What it doesn’t mean
I can already hear some of you. How can you say the world is not mostly terrible? There are still too many murders, too much crime, too many injustices. I hear you. So let me make it clear what I’m not saying. I’m not saying every societal problem has been solved, and that no individuals or groups face a host of injustices every day. Many problems exist for a great many people, and those people – rightly – may not feel like the world is a good place. If you are struggling, the world probably seems like a bad place.

This is a truth we acknowledge in our mission as a news organization. Our motto at News 5 is “On Your Side.” We use it to guide our efforts as we expose problems and give voice to the voiceless. Chronicling the plight of those who struggle and suffer, and taking action to address their problems, is at the heart of what we do. We know the world is less than perfect because we show it in our work every day.

What it does mean
Acknowledging the News Paradox isn’t about erasing struggle. It’s about raising awareness of how an unceasing percussion of bad news affects us.

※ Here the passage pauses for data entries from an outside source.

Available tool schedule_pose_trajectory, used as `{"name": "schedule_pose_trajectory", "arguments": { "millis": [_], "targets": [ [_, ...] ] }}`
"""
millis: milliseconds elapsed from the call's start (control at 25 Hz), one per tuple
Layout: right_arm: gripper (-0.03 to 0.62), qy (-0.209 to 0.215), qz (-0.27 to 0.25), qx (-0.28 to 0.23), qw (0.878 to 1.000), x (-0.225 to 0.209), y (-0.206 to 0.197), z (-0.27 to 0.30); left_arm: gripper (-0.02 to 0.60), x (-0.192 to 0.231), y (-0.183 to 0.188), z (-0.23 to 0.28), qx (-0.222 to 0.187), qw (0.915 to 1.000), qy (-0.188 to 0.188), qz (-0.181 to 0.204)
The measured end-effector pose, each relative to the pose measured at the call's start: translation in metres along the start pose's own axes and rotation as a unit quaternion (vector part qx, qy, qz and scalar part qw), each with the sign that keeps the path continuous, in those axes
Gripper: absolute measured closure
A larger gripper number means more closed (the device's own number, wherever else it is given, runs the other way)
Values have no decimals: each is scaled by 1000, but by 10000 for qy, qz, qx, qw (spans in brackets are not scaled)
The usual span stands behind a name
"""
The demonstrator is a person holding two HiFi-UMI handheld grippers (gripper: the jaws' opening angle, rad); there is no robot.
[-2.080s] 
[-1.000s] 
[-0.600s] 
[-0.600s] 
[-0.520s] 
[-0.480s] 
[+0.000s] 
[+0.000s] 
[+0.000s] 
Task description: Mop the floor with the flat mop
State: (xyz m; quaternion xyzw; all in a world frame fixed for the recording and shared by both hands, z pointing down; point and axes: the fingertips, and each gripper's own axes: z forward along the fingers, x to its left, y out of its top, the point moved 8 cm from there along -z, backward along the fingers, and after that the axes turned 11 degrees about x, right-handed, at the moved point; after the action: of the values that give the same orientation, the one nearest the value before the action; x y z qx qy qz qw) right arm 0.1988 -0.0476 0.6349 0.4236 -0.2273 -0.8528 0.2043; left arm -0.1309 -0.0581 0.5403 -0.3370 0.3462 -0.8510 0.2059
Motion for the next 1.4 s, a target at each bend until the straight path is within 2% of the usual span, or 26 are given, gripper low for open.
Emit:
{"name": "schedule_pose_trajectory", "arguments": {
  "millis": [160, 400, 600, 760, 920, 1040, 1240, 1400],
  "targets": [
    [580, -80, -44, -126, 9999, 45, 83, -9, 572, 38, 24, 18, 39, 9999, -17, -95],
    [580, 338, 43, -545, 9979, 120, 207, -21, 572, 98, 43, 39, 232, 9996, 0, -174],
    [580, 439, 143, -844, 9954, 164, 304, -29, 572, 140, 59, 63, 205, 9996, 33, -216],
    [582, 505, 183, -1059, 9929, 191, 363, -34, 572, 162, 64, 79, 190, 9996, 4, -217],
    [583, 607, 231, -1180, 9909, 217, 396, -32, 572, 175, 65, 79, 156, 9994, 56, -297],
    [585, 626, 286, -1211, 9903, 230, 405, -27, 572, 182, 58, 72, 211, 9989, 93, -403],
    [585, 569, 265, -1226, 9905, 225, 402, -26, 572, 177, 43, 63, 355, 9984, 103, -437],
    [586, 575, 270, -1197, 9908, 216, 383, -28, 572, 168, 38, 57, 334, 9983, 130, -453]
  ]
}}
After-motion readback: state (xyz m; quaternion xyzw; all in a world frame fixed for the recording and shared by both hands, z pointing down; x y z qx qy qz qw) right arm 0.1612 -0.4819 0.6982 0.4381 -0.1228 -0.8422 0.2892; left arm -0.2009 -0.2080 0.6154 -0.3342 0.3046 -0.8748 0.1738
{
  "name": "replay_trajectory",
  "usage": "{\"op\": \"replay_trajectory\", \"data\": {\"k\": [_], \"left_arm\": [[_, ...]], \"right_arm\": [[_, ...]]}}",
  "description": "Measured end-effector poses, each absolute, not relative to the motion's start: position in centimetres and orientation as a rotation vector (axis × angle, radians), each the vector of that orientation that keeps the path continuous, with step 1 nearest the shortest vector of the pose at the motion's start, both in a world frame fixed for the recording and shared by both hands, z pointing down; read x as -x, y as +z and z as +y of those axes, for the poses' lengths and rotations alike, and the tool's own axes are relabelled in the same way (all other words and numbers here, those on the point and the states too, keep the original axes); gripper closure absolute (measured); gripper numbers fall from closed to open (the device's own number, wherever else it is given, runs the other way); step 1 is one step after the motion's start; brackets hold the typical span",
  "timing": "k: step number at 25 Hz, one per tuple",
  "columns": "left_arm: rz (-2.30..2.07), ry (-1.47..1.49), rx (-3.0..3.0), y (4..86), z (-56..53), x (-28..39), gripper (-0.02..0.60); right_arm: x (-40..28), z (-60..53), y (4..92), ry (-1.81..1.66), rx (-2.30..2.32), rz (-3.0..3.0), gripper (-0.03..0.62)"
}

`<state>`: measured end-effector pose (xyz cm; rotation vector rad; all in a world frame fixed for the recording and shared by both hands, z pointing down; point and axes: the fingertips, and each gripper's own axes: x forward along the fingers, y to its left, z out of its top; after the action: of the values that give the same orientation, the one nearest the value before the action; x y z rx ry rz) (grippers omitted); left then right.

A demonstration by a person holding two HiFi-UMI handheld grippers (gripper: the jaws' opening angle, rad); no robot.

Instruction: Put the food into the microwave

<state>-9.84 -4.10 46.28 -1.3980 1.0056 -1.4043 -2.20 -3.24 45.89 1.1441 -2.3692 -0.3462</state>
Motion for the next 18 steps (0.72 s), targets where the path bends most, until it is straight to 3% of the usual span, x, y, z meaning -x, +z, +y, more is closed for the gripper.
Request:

News has the power to confirm biases, biases like, “Life in this country is worse than it used to be.” Bias provides a kindling that sparks into narrative. A narrative such as national backsliding takes on a life of its own in our national conversations, and in our politics, as members of both major parties twist our national anxiety to their advantage. This is the most profound effect that news currently has on society.

Why it’s ever-present
The News Paradox exists, in large part, because invisible, incremental progress is a story that is difficult to tell. By many measurements, such as the decrease in violent crime, reduction in world poverty, and the welcome trend of fewer war deaths, the world is improving. Inserting these wins into stories can be difficult because they are trends that don’t necessarily announce themselves as news. Positive change may occur incrementally over time and can be difficult to fully document, particularly if those improvements occur organically, and no individual or group stands to gain from publicizing them.

Instead, individuals and groups seeking power are often rewarded for offering a news-centric view of the world as a comprehensive report on the state of mankind, which is not at all the job of news. News reports on select events and people, it is not designed to be humanity's report card. Predictably, news organizations find individuals who vocalize a negative worldview credible, perhaps because it’s reflective of their own work.

News and politics combine to form a Perpetual Chicken Little Machine.

What you can do about it
As someone who cares about the news – hey, you made it this far into an essay on a TV news website, so you must care a little! – please fight the temptation to judge the state of the world by the news.

The news should serve as a valuable source of information, but it shouldn’t be your dominant interpreter of reality. Follow the news, but also judge the world through your own experiences, from what the overall data is telling us, by your understanding of human nature, and through what insights you gather from knowledge, art, and philosophy.

Don’t let the news determine your view of mankind. The world is a far more nuanced and interesting place than we could ever fully report on.